### What the task requires
Return, from the data that follows, each line that holds the word "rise".

(Items from a dataset)
##############################
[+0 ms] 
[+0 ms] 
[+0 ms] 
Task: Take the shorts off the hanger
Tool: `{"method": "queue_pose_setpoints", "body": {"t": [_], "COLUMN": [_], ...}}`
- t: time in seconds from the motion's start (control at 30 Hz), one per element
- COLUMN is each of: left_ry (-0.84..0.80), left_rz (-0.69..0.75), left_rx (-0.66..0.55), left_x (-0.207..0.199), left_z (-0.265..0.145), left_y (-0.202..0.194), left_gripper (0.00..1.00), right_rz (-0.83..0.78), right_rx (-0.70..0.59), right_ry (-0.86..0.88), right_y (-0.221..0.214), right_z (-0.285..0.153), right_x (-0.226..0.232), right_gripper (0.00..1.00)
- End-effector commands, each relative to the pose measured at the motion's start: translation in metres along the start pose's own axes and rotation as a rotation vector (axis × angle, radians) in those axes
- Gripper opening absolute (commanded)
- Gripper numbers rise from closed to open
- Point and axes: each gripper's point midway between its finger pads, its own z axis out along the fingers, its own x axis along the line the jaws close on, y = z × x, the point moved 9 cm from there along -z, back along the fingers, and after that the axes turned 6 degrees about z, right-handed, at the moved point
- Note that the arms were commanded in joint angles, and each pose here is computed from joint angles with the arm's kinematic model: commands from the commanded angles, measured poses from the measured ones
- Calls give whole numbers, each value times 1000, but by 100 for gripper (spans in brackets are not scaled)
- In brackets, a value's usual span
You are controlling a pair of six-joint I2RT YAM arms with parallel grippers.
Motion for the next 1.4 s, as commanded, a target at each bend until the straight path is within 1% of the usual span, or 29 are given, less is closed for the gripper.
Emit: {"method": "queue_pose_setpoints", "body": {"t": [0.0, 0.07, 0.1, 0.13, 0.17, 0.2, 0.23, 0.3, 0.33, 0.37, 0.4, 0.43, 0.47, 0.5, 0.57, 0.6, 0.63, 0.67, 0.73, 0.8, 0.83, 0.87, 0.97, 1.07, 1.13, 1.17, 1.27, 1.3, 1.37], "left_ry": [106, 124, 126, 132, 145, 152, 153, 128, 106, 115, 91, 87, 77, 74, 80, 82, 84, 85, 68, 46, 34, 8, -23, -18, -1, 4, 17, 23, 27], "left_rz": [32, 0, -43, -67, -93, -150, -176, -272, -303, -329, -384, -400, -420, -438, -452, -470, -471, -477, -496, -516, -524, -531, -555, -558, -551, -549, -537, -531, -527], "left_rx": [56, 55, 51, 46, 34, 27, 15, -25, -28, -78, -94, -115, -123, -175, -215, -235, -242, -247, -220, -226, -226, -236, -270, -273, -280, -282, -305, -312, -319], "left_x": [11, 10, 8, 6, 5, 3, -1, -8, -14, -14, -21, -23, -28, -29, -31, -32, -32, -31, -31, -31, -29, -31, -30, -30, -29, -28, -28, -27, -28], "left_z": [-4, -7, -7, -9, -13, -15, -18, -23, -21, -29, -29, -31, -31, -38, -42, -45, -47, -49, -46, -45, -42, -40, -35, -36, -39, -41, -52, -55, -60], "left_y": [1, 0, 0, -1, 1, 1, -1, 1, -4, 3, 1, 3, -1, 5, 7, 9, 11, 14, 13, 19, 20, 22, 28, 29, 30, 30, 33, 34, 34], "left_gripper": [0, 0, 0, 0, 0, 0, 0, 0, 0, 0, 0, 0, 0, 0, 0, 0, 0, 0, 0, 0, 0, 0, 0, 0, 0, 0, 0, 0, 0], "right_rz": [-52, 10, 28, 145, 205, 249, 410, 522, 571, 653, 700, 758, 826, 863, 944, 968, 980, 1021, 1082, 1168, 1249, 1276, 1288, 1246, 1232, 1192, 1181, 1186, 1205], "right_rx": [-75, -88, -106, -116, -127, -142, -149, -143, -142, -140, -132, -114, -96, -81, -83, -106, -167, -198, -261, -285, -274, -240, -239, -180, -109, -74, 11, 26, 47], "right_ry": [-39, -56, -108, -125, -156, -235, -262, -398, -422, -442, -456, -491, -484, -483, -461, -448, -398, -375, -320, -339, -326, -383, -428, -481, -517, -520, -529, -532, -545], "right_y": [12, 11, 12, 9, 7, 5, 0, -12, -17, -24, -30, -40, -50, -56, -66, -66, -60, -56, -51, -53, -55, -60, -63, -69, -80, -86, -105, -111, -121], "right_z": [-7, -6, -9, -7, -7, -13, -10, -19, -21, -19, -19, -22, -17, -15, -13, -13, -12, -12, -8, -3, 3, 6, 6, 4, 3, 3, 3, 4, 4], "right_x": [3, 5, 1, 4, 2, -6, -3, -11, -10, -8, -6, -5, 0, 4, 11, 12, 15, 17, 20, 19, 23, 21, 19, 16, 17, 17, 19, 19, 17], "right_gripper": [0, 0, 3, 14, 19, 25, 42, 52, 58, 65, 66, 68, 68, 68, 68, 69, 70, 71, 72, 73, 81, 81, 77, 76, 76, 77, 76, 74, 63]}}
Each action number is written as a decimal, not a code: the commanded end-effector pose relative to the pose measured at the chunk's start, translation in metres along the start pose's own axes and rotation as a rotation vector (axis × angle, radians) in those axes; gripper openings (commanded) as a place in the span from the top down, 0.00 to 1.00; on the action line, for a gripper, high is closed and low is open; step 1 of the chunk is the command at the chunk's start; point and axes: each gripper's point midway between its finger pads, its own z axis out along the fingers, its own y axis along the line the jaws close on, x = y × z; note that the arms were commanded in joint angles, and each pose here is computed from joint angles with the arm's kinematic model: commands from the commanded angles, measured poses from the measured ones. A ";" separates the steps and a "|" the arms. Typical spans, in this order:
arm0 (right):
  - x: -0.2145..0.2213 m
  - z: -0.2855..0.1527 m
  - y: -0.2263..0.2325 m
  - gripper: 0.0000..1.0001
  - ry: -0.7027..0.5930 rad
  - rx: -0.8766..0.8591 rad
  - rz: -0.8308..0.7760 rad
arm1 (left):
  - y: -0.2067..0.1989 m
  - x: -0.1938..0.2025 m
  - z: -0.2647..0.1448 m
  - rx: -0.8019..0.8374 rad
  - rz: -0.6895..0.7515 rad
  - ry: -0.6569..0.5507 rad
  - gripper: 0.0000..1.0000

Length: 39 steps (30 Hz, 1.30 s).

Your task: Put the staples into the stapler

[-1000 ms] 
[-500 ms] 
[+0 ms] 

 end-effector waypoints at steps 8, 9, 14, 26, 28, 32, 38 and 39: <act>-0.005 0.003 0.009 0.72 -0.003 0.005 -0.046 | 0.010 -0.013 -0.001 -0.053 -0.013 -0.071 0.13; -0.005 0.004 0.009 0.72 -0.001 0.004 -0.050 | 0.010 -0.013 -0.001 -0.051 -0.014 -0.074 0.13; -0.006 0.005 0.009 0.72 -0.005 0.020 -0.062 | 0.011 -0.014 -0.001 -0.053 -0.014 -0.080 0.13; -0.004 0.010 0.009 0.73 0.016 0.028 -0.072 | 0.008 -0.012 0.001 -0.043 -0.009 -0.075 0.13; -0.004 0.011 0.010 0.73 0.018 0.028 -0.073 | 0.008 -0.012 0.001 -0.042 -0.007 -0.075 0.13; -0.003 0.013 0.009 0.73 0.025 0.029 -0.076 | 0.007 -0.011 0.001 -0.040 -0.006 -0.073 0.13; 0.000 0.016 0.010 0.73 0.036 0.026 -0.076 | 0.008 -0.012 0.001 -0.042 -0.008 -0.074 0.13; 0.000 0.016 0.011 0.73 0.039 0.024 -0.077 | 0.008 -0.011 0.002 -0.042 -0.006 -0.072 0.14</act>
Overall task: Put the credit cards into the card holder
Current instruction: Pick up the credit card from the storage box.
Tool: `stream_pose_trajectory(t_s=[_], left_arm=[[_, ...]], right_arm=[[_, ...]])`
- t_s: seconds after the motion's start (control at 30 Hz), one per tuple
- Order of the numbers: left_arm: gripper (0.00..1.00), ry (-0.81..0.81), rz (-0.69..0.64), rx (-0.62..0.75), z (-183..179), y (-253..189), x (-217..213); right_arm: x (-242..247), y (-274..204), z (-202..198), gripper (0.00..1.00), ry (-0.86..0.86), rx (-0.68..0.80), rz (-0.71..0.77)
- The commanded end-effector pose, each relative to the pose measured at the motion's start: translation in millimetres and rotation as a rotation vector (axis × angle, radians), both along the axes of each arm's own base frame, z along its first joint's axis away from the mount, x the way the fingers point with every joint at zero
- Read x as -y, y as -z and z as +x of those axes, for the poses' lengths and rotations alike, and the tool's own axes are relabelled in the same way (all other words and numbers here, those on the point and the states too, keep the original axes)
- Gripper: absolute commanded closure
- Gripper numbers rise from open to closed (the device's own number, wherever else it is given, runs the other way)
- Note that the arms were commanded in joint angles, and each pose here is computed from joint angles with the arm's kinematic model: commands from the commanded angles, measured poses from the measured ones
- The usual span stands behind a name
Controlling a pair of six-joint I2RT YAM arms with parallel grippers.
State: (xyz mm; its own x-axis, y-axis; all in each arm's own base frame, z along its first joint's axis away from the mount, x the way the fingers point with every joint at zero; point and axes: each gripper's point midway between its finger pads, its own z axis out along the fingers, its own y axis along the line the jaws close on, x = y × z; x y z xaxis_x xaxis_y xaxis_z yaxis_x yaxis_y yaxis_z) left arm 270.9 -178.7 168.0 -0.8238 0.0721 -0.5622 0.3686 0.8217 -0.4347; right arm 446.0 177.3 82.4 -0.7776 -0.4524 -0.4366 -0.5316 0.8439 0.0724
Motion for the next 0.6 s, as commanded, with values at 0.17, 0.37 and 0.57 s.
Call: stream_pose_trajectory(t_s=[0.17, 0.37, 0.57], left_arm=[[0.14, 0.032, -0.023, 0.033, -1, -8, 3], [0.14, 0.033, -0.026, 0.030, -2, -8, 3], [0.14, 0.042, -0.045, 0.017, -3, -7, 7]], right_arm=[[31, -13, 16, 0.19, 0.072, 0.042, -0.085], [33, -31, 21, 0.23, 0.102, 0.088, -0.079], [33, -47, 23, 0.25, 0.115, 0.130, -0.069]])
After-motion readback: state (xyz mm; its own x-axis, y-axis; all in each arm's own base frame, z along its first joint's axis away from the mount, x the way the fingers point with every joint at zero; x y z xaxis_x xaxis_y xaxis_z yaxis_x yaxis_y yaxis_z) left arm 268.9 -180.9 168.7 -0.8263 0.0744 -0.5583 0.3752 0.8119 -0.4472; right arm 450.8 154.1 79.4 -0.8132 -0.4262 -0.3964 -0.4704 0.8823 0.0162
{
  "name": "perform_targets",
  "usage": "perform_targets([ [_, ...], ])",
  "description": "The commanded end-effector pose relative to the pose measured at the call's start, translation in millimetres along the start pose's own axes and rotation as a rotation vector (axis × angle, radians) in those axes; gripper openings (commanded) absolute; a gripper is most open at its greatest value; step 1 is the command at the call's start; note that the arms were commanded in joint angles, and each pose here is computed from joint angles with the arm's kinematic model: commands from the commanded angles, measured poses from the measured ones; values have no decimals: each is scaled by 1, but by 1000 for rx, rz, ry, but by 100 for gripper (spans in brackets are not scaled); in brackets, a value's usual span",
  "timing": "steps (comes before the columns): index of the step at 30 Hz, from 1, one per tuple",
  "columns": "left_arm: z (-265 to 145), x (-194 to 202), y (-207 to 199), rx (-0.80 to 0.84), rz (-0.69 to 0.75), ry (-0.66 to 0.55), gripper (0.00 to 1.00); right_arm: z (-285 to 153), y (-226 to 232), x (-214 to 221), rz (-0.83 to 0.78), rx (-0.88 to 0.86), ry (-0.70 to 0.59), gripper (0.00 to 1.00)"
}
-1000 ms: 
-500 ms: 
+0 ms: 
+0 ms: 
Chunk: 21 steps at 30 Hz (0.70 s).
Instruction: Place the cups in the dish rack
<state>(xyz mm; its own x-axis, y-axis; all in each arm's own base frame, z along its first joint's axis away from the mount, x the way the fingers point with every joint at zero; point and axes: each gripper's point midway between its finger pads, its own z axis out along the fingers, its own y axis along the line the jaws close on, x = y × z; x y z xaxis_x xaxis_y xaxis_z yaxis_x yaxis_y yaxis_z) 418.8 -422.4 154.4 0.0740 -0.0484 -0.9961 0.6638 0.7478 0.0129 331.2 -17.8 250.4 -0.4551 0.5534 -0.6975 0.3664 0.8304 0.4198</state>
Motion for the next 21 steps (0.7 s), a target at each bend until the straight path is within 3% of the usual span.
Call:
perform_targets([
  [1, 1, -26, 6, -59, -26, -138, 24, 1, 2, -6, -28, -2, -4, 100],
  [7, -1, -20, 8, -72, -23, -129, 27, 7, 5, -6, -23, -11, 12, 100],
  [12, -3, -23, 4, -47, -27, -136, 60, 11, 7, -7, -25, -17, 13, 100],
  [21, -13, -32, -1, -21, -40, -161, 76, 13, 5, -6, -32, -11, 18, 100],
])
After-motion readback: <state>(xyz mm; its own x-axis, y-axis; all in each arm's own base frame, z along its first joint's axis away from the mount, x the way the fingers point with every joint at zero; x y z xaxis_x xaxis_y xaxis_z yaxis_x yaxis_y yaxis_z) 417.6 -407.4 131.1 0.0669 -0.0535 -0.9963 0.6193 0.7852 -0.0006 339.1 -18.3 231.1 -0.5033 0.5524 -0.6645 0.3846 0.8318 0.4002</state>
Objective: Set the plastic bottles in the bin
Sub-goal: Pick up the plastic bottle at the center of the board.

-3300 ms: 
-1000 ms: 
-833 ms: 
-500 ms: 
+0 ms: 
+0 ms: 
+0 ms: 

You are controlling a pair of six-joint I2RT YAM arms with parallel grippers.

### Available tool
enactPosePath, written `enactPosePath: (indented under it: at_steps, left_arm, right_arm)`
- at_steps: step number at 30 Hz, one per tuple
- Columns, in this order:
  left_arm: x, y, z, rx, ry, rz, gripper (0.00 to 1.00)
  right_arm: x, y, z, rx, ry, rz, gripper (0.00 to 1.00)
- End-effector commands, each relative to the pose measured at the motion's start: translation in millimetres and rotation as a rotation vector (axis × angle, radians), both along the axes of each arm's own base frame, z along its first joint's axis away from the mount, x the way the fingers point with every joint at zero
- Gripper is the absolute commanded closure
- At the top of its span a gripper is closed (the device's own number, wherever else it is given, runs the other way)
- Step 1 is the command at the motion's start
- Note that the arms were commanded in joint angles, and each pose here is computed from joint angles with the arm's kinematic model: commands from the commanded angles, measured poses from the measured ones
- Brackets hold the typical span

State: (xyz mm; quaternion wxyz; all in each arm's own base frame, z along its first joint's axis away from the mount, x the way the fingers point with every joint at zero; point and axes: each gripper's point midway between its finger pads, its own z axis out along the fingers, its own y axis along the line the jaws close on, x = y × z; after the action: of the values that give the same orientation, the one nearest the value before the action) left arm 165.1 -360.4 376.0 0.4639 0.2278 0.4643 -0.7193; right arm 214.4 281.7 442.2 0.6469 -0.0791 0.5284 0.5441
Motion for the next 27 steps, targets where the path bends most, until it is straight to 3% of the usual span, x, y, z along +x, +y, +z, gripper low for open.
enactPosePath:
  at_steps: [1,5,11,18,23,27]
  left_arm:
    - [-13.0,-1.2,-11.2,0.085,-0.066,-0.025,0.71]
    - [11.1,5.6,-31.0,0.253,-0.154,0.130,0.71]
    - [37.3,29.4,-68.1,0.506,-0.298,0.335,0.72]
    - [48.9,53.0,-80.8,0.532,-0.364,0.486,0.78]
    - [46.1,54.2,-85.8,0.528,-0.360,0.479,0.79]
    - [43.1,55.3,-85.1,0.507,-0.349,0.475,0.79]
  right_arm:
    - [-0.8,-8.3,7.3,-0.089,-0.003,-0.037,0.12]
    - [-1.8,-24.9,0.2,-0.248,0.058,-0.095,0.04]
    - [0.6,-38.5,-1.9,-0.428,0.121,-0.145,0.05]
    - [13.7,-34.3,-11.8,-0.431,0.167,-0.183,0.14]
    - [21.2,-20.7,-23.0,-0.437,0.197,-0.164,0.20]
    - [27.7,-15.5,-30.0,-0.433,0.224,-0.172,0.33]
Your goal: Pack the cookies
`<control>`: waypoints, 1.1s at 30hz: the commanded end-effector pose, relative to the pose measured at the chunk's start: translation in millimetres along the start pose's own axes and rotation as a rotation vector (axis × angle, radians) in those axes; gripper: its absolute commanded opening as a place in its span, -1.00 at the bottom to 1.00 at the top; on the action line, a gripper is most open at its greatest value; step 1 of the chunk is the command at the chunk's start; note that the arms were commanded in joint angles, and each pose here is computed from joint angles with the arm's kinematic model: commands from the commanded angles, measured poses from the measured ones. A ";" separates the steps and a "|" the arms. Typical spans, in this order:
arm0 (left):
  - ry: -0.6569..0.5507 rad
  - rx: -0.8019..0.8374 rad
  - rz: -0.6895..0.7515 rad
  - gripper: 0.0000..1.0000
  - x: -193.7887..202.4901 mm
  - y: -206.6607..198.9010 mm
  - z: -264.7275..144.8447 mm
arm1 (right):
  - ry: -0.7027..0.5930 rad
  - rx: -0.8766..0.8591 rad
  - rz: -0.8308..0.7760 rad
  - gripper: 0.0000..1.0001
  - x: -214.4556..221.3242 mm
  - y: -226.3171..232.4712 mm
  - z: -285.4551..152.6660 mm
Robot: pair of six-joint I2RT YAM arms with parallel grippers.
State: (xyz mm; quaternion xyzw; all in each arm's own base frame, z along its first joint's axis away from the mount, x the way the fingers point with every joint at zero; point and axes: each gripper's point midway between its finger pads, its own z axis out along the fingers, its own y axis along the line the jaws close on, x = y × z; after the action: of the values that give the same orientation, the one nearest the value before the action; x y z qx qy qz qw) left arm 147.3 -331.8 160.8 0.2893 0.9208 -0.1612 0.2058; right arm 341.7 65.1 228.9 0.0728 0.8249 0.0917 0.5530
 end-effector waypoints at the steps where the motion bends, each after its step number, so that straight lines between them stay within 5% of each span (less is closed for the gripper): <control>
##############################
### Response
- Gripper numbers rise from closed to open
- Gripper numbers rise from open to closed (the device's own number, wherever else it is given, runs the other way)

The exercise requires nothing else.